** AIM OF THE TASK **
In the records below, repeat exactly the lines between the line holding "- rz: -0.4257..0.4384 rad" and the line holding "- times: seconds", inclusive, and drop the pictures.

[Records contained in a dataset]

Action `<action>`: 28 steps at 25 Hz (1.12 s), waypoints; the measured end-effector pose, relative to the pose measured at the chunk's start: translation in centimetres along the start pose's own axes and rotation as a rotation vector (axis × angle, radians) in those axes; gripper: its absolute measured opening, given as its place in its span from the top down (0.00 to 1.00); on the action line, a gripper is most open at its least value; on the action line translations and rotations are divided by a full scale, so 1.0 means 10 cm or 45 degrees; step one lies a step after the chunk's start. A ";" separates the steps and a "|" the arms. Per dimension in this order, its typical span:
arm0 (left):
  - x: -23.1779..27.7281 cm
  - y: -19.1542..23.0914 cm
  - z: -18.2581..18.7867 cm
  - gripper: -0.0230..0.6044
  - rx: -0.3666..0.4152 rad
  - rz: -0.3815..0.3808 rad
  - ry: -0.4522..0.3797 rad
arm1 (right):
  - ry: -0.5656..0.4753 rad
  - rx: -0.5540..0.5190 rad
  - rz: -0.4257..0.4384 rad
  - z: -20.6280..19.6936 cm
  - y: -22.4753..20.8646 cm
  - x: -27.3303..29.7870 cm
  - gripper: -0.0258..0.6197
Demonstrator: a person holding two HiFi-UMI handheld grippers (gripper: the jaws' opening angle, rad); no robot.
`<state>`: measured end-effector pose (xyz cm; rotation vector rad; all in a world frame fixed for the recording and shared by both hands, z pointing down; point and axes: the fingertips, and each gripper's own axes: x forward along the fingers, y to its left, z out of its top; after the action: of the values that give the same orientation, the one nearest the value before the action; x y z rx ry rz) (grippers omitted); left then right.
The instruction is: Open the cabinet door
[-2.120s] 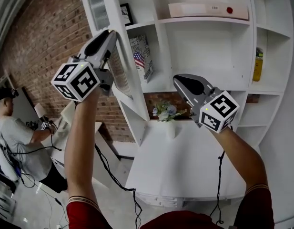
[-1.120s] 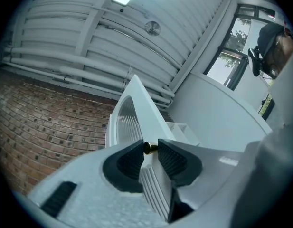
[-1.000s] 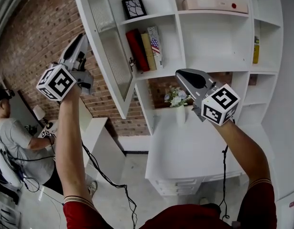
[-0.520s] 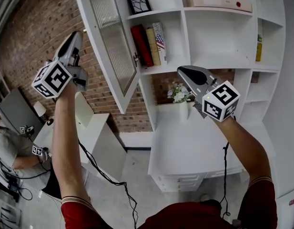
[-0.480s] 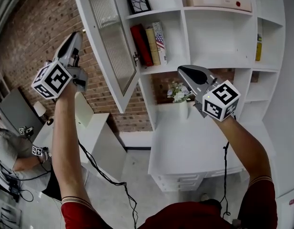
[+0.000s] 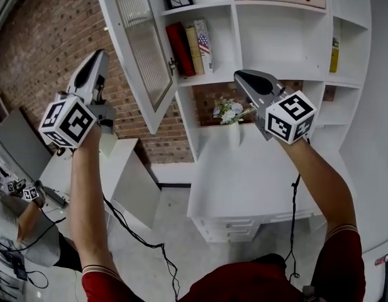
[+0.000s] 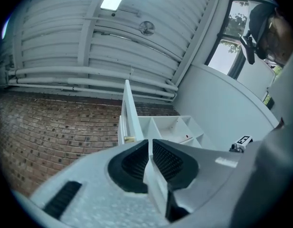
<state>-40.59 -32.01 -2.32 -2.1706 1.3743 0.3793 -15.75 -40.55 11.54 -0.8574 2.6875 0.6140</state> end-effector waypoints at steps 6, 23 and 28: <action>-0.33 -0.88 0.01 0.96 0.047 -0.037 -0.011 | -0.075 0.020 0.046 0.18 0.11 -0.32 0.94; -0.62 -3.15 -0.49 0.96 -0.056 -0.036 0.099 | -0.136 -0.081 0.231 0.62 0.65 -1.72 0.94; -0.74 -3.54 -0.57 0.96 -0.039 -0.072 0.111 | -0.139 -0.084 0.243 0.57 0.91 -1.96 0.94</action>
<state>-12.42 -17.97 16.29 -2.2695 1.3588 0.2888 -4.99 -21.60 16.44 -0.5685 2.6807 0.7714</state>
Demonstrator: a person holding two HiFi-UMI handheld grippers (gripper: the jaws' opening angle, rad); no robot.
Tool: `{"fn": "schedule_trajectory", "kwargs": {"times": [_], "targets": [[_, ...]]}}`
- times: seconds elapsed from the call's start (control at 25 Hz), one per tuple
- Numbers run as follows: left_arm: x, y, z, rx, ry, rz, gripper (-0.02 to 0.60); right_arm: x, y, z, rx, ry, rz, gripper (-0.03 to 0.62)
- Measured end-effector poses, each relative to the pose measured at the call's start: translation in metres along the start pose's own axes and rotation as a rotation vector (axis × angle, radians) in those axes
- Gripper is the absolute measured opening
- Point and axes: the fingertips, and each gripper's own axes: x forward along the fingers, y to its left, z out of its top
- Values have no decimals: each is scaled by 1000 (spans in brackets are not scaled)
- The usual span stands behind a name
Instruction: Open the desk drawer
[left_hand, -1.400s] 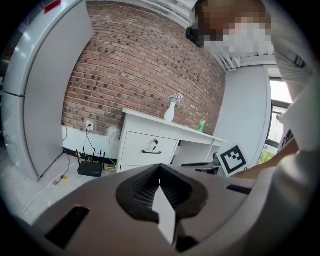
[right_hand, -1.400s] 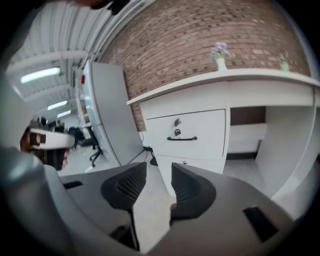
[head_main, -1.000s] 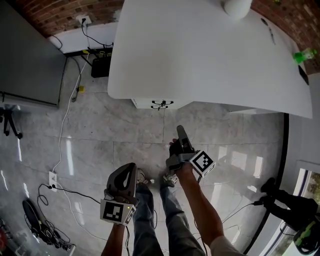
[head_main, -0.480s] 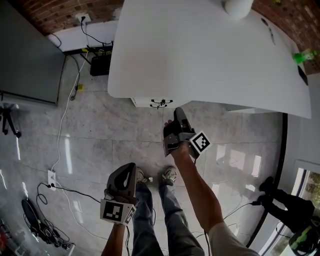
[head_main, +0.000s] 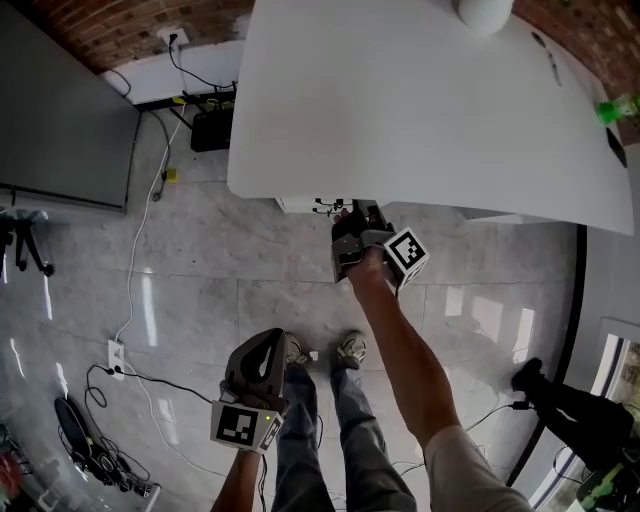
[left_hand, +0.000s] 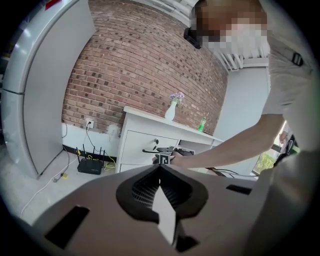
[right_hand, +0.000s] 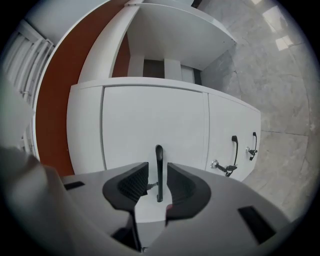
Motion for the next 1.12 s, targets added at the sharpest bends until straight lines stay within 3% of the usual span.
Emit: {"fn": "schedule_trajectory", "kwargs": {"times": [0.16, 1.12], "targets": [[-1, 3, -4, -3, 7, 5, 12, 3, -7, 9, -1, -16, -15, 60], [-4, -3, -7, -6, 13, -3, 12, -3, 0, 4, -12, 0, 18, 35]]}}
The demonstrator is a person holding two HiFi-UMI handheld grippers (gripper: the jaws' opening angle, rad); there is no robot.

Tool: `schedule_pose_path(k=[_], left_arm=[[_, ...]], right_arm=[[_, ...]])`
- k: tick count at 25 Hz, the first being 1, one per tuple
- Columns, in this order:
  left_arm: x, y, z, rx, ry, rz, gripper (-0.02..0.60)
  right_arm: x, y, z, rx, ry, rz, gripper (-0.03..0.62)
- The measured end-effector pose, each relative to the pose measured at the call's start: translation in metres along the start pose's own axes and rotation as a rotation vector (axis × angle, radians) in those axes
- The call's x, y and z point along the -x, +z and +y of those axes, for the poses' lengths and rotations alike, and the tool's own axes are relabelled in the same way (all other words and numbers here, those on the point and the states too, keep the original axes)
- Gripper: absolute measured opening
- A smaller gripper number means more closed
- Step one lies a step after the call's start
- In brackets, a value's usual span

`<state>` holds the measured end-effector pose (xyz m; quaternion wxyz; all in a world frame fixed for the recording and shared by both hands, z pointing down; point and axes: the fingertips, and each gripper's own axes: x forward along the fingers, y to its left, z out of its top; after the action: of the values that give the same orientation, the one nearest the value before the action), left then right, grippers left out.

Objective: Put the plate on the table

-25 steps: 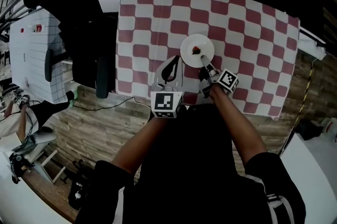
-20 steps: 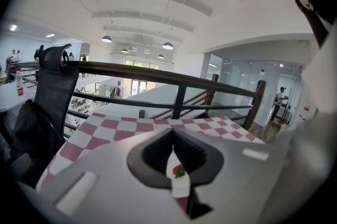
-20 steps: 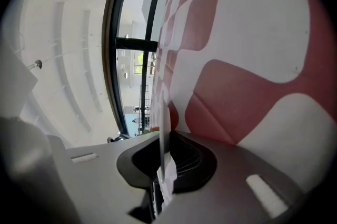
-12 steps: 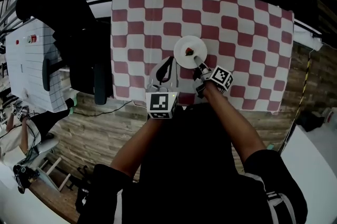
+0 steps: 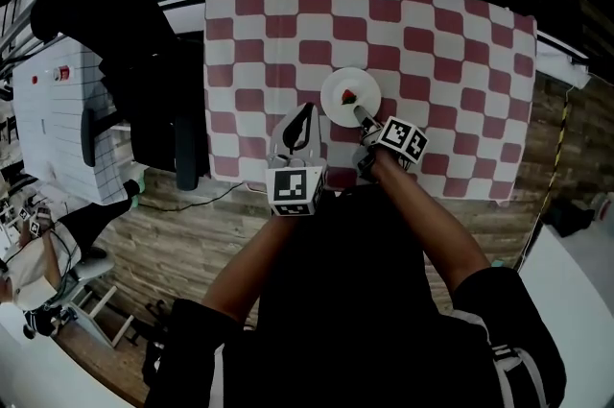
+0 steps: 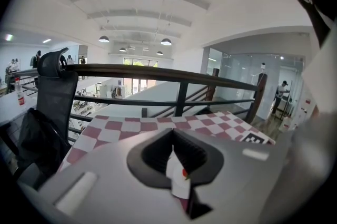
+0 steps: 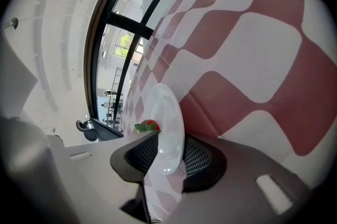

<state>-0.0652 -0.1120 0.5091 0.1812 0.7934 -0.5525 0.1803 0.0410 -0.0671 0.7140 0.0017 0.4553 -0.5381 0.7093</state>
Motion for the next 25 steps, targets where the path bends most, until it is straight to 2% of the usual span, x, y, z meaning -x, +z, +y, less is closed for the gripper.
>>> schedule_pose_path(k=[6, 12, 19, 25], left_arm=[[-0.001, -0.007, -0.005, 0.016, 0.001, 0.006, 0.009], [0.001, -0.002, -0.010, 0.008, -0.009, -0.012, 0.009], [0.009, -0.002, -0.010, 0.033, -0.003, -0.030, 0.009], [0.020, -0.002, -0.017, 0.048, -0.034, -0.039, 0.009]], right_arm=[[0.004, -0.005, -0.001, 0.085, -0.077, 0.087, 0.158], [0.016, -0.006, -0.009, 0.162, -0.188, 0.109, 0.181], [0.033, -0.006, -0.002, 0.164, -0.161, 0.086, 0.178], [0.063, -0.007, 0.030, 0.205, -0.089, -0.003, 0.141]])
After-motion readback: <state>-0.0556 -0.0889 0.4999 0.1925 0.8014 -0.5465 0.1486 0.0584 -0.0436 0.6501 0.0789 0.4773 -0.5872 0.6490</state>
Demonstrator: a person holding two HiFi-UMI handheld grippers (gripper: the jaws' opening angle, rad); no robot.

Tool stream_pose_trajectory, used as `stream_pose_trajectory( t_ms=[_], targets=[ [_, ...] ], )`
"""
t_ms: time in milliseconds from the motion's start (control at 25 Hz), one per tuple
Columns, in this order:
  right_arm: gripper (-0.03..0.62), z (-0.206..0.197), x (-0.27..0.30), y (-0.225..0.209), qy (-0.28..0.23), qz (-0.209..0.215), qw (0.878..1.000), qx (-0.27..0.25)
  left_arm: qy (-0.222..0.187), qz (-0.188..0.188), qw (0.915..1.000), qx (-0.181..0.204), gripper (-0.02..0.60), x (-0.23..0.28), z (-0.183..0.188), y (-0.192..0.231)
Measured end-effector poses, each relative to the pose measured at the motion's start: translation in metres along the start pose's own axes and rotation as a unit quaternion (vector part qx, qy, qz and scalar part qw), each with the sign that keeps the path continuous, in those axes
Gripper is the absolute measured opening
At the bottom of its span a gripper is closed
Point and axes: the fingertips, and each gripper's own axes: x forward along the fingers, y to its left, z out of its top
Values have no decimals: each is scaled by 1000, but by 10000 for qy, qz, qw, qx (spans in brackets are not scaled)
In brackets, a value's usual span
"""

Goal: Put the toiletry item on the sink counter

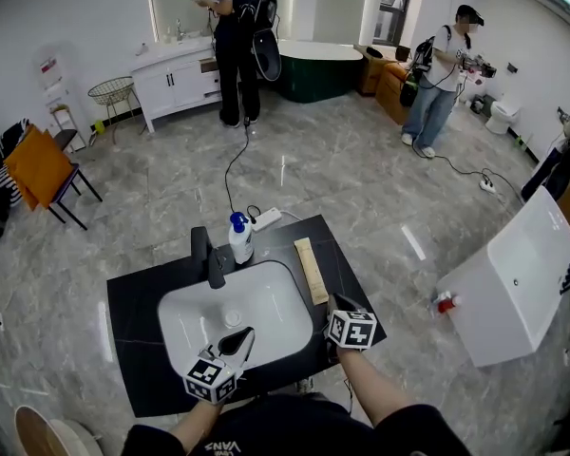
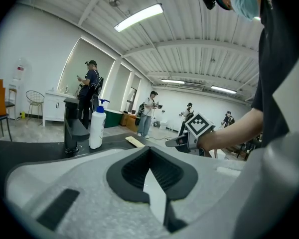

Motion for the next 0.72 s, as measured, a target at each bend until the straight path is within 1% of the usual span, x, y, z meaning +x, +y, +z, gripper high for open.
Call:
stream_pose_trajectory(
  t_ms=[280, 480, 720],
  targets=[
    [0, 6, -40, 30, -490, 176, 9984, 215, -20, -306, 9995, 85, 6, -19, 1, -3],
    [0, 2, -68, 59, -779, 327, 9958, 364, -1, -505, 9986, 143, 6, -37, -2, -2],
    [0, -12, -101, 79, -982, 250, 9939, 428, -1, -780, 9967, 220, 6, -54, -5, -5]
  ],
)
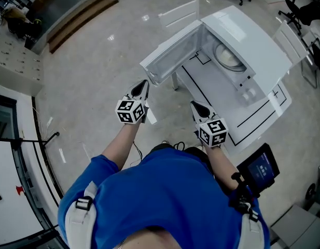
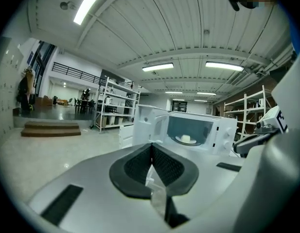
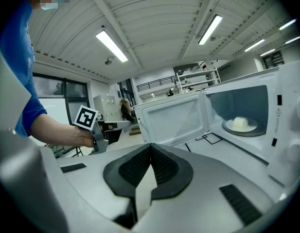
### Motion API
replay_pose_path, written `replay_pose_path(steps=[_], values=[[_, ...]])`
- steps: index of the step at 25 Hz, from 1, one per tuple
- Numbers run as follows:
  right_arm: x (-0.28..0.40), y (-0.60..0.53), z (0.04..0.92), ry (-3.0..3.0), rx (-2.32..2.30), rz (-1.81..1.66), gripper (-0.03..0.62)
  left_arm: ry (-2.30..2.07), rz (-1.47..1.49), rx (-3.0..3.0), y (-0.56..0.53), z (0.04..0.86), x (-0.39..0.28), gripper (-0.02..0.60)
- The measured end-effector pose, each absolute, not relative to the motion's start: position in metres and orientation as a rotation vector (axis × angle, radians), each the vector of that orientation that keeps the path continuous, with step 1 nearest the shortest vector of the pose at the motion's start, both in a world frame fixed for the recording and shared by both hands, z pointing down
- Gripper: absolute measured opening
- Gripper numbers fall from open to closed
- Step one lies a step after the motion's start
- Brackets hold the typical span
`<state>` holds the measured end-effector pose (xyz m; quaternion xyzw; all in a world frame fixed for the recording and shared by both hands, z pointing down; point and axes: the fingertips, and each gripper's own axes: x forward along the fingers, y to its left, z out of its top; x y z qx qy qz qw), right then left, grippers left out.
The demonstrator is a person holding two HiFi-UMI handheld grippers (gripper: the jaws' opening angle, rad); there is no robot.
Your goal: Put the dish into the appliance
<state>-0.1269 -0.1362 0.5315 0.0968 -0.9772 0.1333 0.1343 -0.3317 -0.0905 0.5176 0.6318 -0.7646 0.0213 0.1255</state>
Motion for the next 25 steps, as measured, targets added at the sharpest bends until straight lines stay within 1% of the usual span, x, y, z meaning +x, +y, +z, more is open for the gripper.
replay_pose_path(steps=[7, 12, 16, 18, 25], values=[[-0.15, -0.113, 0.527, -2.828, 0.365, 0.366, 0.002, -2.182, 0.14, 1.947, -0.084, 0.515, -0.37, 0.008], [-0.151, -0.11, 0.525, -2.821, 0.436, 0.366, 0.002, -2.109, 0.227, 2.072, -0.098, 0.517, -0.373, 0.009], [-0.146, -0.113, 0.528, -2.814, 0.502, 0.376, 0.002, -2.054, 0.24, 2.157, -0.114, 0.517, -0.373, 0.012], [-0.143, -0.116, 0.53, -2.809, 0.528, 0.385, 0.002, -2.022, 0.241, 2.192, -0.121, 0.518, -0.371, 0.041], [-0.135, -0.113, 0.533, -2.802, 0.584, 0.405, 0.002, -1.966, 0.275, 2.261, -0.121, 0.517, -0.359, 0.041]])
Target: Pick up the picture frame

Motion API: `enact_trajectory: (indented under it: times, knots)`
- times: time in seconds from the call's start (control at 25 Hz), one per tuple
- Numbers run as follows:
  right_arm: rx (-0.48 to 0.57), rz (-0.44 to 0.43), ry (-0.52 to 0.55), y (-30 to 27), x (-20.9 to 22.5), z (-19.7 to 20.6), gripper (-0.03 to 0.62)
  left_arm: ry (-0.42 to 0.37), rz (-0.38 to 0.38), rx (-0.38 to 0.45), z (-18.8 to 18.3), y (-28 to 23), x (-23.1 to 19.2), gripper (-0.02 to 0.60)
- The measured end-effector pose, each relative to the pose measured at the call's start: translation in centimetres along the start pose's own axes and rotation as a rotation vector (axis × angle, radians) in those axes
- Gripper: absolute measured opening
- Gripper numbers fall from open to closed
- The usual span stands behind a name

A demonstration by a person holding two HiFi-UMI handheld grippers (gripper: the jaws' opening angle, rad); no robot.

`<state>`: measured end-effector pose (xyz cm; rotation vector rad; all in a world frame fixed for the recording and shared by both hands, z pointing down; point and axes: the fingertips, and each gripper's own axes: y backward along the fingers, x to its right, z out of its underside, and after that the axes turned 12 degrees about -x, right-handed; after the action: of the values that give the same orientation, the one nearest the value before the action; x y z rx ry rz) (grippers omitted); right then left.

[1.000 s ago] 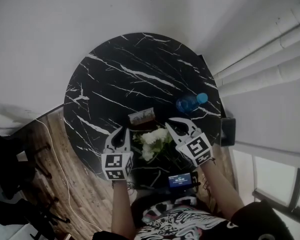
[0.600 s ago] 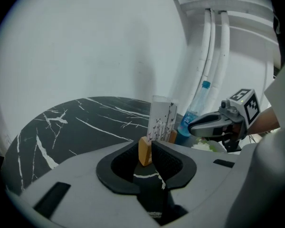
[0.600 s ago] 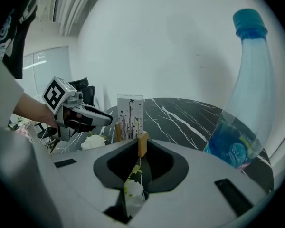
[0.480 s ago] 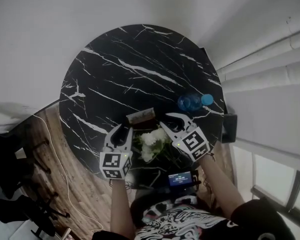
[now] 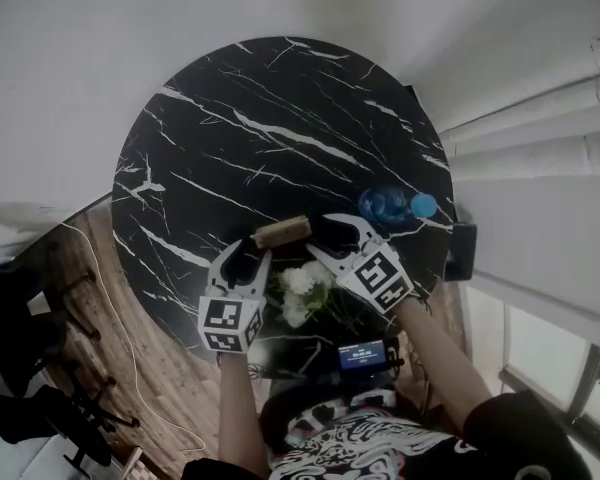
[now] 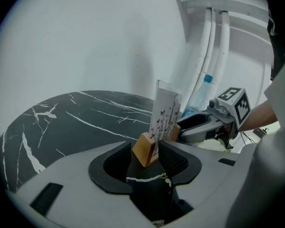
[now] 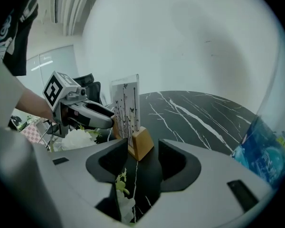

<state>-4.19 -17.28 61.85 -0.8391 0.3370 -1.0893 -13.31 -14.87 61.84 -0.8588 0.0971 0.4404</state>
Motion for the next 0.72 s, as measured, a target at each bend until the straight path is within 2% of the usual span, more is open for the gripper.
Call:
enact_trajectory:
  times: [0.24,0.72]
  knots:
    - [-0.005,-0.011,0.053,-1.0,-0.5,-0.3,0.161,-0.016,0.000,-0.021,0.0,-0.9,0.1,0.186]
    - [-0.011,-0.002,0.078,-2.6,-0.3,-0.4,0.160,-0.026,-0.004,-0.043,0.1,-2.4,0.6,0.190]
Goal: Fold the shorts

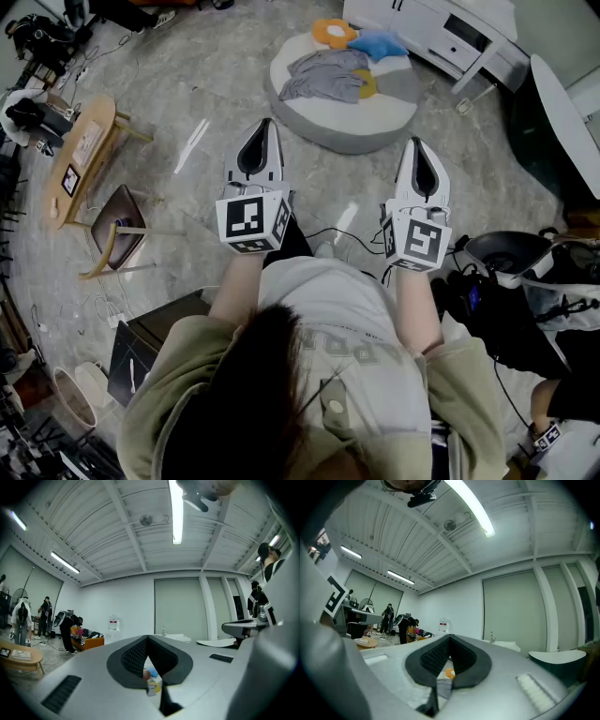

** REPLY **
  - rz: -0.4257..0.4384 rad
  - z: -20.6280..19.6936 cm
  - y: -22.4753..20.8646 cm
  - x: -27.3303..29.7870 cm
  - gripper: -0.0258..0.6197
Demonstrator: a person holding two HiFi-UMI handheld grippers (gripper: the jaws' opening angle, rad); no robot.
`<state>`: measured end-effector pose (xyz cm; rotation vector rad; all in a world frame fixed for the recording and shared by both hands, z pointing down; point and axes: the fingertips, and each gripper's own axes: x forward along the fingers, y to its left, z out of its top; after the action: of the values that give the same orientation, the one nearest the value before the action; x y z rx ry rz) (grippers omitted); left then right.
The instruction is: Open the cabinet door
[-2.120s] 
[-1.120s] 
[-1.000s] 
[-0.520s] 
[-0.480s] 
[+0.000s] 
[+0.000s] 
<state>-40.59 -32.01 -2.32 -2.1706 1.3743 0.3793 -15.75 -40.55 11.54 -0.8574 2.6875 0.6140</state> end-effector waypoints at steps 6, 23 and 28: <action>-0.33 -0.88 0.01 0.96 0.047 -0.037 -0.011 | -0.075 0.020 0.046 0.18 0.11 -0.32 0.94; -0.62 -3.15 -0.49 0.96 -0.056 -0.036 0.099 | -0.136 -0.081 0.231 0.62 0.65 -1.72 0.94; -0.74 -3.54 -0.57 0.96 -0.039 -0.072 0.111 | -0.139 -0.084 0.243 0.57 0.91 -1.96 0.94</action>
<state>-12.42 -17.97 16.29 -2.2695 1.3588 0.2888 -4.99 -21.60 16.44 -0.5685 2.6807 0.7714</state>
Demonstrator: a person holding two HiFi-UMI handheld grippers (gripper: the jaws' opening angle, rad); no robot.
Tool: `{"fn": "schedule_trajectory", "kwargs": {"times": [_], "targets": [[_, ...]]}}`
- times: seconds elapsed from the call's start (control at 25 Hz), one per tuple

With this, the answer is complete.